# Found baby Blue Jay!



## robo squab (Jan 13, 2002)

Hi Everyone

I found a baby Blue Jay that apparently fell from it's nest and I would like to know how to feed it what does it eat and how can I take care of it. I can see it's parents but they can't find it and I have tried to make them see it but they just couldn't. The baby is tired and does not have very much energy to keep screaming and jumping around, which it was trying to do. I understand that this is not a pigeon and I would appreciate if anyone could help save this birds life. Also if it helps to figure the age it has alot of gray fluff on about half of it's body, but the rest is feathers that have the blue/white/black plumage and there is no feathers on it's head just fluff.
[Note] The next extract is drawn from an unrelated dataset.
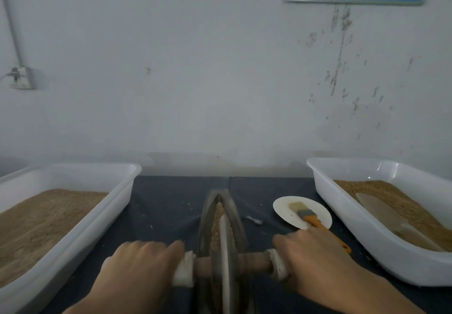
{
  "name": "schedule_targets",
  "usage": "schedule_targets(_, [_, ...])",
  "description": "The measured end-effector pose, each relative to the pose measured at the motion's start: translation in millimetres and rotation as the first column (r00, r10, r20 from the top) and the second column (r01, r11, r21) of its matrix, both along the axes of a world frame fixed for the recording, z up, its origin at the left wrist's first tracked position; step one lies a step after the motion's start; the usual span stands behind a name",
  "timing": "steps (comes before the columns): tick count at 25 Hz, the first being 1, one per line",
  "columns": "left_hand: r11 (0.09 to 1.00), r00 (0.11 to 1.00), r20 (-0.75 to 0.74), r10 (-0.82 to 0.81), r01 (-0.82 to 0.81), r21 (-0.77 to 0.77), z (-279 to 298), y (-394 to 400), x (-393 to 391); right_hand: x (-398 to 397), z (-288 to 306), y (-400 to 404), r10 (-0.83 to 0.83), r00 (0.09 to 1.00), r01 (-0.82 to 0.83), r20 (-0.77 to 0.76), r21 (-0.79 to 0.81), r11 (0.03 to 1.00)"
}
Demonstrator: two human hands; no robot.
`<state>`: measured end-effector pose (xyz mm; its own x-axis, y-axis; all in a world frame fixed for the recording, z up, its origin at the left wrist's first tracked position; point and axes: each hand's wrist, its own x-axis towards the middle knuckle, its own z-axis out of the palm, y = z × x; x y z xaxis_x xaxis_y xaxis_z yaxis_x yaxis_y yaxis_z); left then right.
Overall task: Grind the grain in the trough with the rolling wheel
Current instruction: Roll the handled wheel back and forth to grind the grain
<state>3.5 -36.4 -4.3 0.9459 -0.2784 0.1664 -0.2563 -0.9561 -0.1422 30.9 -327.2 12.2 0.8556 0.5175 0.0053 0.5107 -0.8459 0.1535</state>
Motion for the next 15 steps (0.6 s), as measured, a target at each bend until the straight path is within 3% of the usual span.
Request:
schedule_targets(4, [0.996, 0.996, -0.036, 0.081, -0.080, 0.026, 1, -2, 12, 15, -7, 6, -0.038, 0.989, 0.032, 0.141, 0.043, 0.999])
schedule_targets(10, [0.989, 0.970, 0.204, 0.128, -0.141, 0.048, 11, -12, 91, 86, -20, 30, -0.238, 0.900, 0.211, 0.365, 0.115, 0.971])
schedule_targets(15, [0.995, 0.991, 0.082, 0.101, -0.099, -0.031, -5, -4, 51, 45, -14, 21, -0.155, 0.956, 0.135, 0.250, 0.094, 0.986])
Thanks alot I will be awaiting anyones answer.
RoboSquab


----------



## mike_m453 (Apr 13, 2003)

I am sorry to hear this.Trying to get them to see this is pointless.The parents will not take care of it I doubt even if you get it back in the nest especially because it has been in contact with humans.Do you have any ideas how old this one is.I dont know alot about blue Jays but a warm place away from winds is a neccesity.And keep fresh water consistantly.I do not know what to feed it as all my pigeons are adults and are tentivly taking care of there offsprings.But I am sure it will have to have some sort of formula that will have to be fed to it by a dropper.Some more members with more experience with young birds then me will be by to give you advice.

Hang in there: Mike 

[This message has been edited by mike_m453 (edited May 16, 2003).]


----------



## Guest (May 16, 2003)

Please, try to put it up in a bush if it's feathered. If not, put back in the nest. Parents do a much better job raising baby birds! It is a myth about being touched. Birds have a poor sense of smell. Plus I had 5 bluejay fledlings hopping out of their nest and I kept putting them back and the parents watched. No big deal. 

Please do what is best for the bird. Sometimes human intervention is not a good thing. I do bird rehab and have lots of experience working with rehabbers on wildbirds. He needs to be around his family to learn what he needs to learn to survive. don't mean to be harsh, just frank...for the bird's sake. 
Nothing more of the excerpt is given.